==== Input

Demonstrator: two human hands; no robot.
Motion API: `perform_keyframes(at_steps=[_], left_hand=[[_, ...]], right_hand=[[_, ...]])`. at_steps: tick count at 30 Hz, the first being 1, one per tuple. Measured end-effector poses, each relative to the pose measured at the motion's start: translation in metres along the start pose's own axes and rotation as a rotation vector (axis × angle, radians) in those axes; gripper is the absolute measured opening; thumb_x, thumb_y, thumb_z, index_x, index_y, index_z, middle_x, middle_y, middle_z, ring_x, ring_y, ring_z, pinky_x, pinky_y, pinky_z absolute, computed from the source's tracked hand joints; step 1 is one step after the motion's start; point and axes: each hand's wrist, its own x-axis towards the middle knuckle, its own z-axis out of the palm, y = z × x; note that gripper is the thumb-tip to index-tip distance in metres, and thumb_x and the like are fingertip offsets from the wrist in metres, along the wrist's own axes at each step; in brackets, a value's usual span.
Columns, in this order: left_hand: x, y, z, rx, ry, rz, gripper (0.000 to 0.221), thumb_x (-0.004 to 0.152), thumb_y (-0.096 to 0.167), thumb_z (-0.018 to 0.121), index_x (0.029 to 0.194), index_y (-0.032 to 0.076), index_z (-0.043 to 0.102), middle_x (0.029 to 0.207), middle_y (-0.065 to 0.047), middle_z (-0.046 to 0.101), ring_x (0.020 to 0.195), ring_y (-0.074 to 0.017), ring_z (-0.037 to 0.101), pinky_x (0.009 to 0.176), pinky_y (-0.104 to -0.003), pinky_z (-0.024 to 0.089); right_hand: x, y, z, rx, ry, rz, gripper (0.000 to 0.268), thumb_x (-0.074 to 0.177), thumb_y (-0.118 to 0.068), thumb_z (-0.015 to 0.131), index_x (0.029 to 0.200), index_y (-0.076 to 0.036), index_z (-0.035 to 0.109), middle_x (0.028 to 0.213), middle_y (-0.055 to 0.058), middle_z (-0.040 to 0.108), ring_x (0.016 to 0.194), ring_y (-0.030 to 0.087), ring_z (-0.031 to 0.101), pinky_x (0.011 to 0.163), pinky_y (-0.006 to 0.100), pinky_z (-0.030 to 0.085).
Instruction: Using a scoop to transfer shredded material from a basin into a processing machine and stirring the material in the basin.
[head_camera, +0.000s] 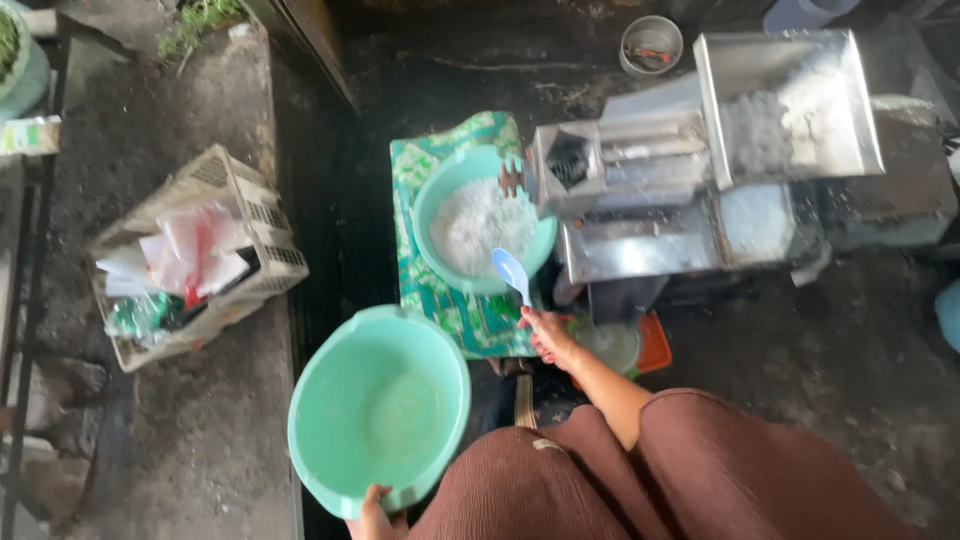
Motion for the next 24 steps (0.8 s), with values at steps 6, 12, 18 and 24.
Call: perform_keyframes(at_steps=[6, 12, 18, 24], left_hand=[[-0.077, -0.023, -0.075, -0.164, -0.116, -0.009, 0.072, 0.075, -0.007, 0.059, 0.141, 0.019, 0.046, 0.130, -0.005, 0.060, 0.115, -0.0276, 0.058, 0.086, -0.037, 0.054], [-0.015, -0.121, -0.169, -0.291, 0.139, 0.015, 0.062, 0.062, -0.007, 0.063, 0.115, 0.023, 0.063, 0.105, 0.000, 0.069, 0.091, -0.0241, 0.066, 0.061, -0.044, 0.056], [0.048, -0.174, -0.196, -0.254, 0.316, -0.013, 0.043, 0.064, 0.008, 0.073, 0.103, 0.008, 0.055, 0.087, -0.011, 0.067, 0.063, -0.0286, 0.067, 0.044, -0.047, 0.060], [-0.036, -0.154, -0.125, -0.442, 0.092, 0.036, 0.061, 0.069, -0.004, 0.063, 0.119, 0.027, 0.047, 0.119, -0.005, 0.069, 0.095, -0.0286, 0.071, 0.066, -0.044, 0.065]], right_hand=[[-0.107, 0.132, -0.135, 0.027, 0.173, -0.137, 0.034, 0.096, -0.035, 0.063, 0.093, -0.001, 0.066, 0.040, 0.001, 0.032, 0.027, 0.012, 0.026, 0.029, 0.029, 0.012], [-0.235, 0.264, -0.229, 0.039, 0.549, 0.191, 0.041, 0.099, -0.039, 0.058, 0.081, -0.002, 0.056, 0.053, 0.002, 0.031, 0.040, 0.014, 0.025, 0.039, 0.032, 0.018], [-0.280, 0.270, -0.270, 0.162, 0.588, 0.077, 0.040, 0.100, -0.030, 0.059, 0.076, 0.002, 0.057, 0.045, 0.005, 0.034, 0.035, 0.017, 0.030, 0.033, 0.033, 0.024], [-0.270, 0.240, -0.302, 0.341, 0.504, 0.011, 0.048, 0.098, -0.042, 0.057, 0.076, 0.000, 0.058, 0.043, 0.005, 0.031, 0.031, 0.013, 0.024, 0.031, 0.030, 0.014]])
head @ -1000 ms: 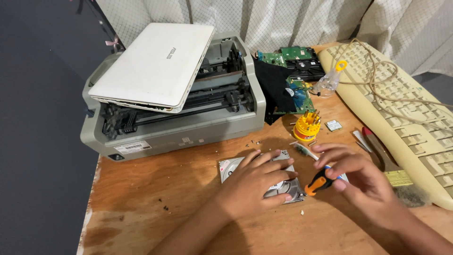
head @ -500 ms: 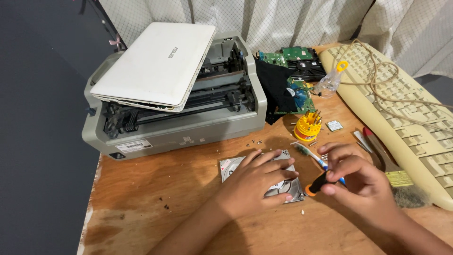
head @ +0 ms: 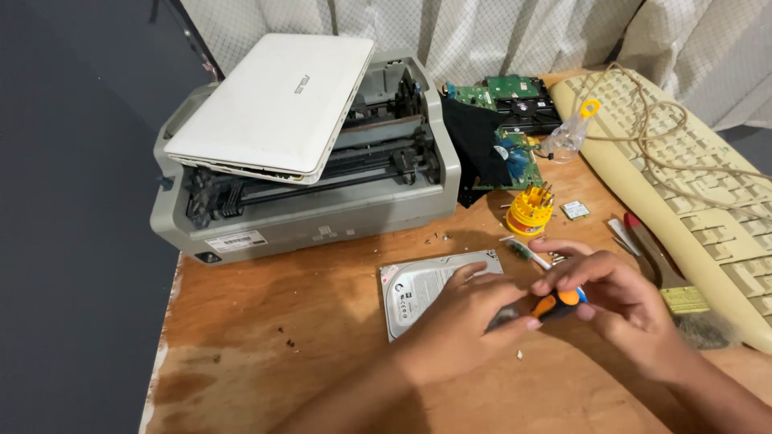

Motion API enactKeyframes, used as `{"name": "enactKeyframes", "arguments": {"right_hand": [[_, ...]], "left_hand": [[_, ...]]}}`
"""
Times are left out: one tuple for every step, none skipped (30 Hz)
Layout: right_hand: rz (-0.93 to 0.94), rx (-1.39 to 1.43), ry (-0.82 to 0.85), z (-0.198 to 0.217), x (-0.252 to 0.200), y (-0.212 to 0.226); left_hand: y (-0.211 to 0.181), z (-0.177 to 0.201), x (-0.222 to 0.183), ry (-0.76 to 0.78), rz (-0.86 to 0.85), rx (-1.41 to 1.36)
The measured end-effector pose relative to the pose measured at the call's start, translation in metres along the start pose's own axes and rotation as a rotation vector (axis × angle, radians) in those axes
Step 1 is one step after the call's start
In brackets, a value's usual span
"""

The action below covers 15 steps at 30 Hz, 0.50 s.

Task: Disassembling a hard drive by removing screws and the PCB using a screwdriver

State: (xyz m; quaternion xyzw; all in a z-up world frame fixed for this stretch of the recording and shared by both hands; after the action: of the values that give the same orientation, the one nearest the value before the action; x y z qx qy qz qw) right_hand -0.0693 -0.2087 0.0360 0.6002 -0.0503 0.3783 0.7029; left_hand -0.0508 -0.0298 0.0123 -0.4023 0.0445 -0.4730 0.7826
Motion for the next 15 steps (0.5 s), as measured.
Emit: {"name": "enactKeyframes", "arguments": {"right_hand": [[0.021, -0.021, 0.015, 0.0, -0.001, 0.0], [0.044, -0.044, 0.03, 0.0, -0.001, -0.001], [0.046, -0.044, 0.031, -0.003, 0.0, 0.001], [0.061, -0.108, -0.004, -0.004, 0.0, 0.003], [0.076, -0.172, -0.039, -0.006, 0.001, 0.006], [0.078, -0.171, -0.038, -0.007, 0.001, 0.007], [0.043, -0.218, -0.077, -0.007, 0.002, 0.007], [0.005, -0.264, -0.116, -0.006, 0.001, 0.007], [0.006, -0.264, -0.115, -0.005, -0.002, 0.006], [-0.027, -0.169, -0.116, -0.003, -0.004, 0.002], [-0.061, -0.073, -0.118, -0.001, -0.006, -0.003], [-0.059, -0.073, -0.117, -0.003, -0.003, 0.0], [-0.003, -0.092, -0.1, -0.006, 0.001, 0.005], [0.051, -0.11, -0.083, -0.009, 0.005, 0.01], [0.051, -0.109, -0.083, -0.005, 0.002, 0.005]], "left_hand": [[-0.004, 0.002, 0.001, -0.066, 0.006, 0.009], [-0.008, 0.004, 0.002, -0.131, 0.01, 0.021], [-0.011, 0.005, 0.002, -0.132, 0.01, 0.023], [-0.011, 0.006, 0.002, -0.135, 0.063, 0.038], [-0.011, 0.006, 0.001, -0.137, 0.117, 0.053], [-0.011, 0.006, 0.002, -0.138, 0.117, 0.055], [-0.013, 0.007, 0.002, -0.155, 0.092, 0.018], [-0.014, 0.007, 0.002, -0.17, 0.067, -0.021], [-0.011, 0.004, 0.002, -0.171, 0.067, -0.02], [-0.008, 0.003, 0.002, -0.193, 0.058, -0.022], [-0.005, 0.001, 0.002, -0.215, 0.049, -0.024], [-0.006, 0.003, 0.002, -0.216, 0.049, -0.023], [-0.004, 0.003, 0.001, -0.203, 0.09, -0.011], [-0.003, 0.004, 0.001, -0.189, 0.131, -0.001], [-0.002, 0.003, 0.0, -0.189, 0.132, -0.001]]}}
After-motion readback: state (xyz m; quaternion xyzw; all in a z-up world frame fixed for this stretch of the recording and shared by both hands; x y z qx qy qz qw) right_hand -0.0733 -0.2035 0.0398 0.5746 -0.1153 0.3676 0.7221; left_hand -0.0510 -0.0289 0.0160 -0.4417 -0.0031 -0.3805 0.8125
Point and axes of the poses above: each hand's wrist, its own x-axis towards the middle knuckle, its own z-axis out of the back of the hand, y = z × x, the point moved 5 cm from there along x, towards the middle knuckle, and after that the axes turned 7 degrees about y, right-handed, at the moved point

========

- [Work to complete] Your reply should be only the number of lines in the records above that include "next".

- [Solution] 2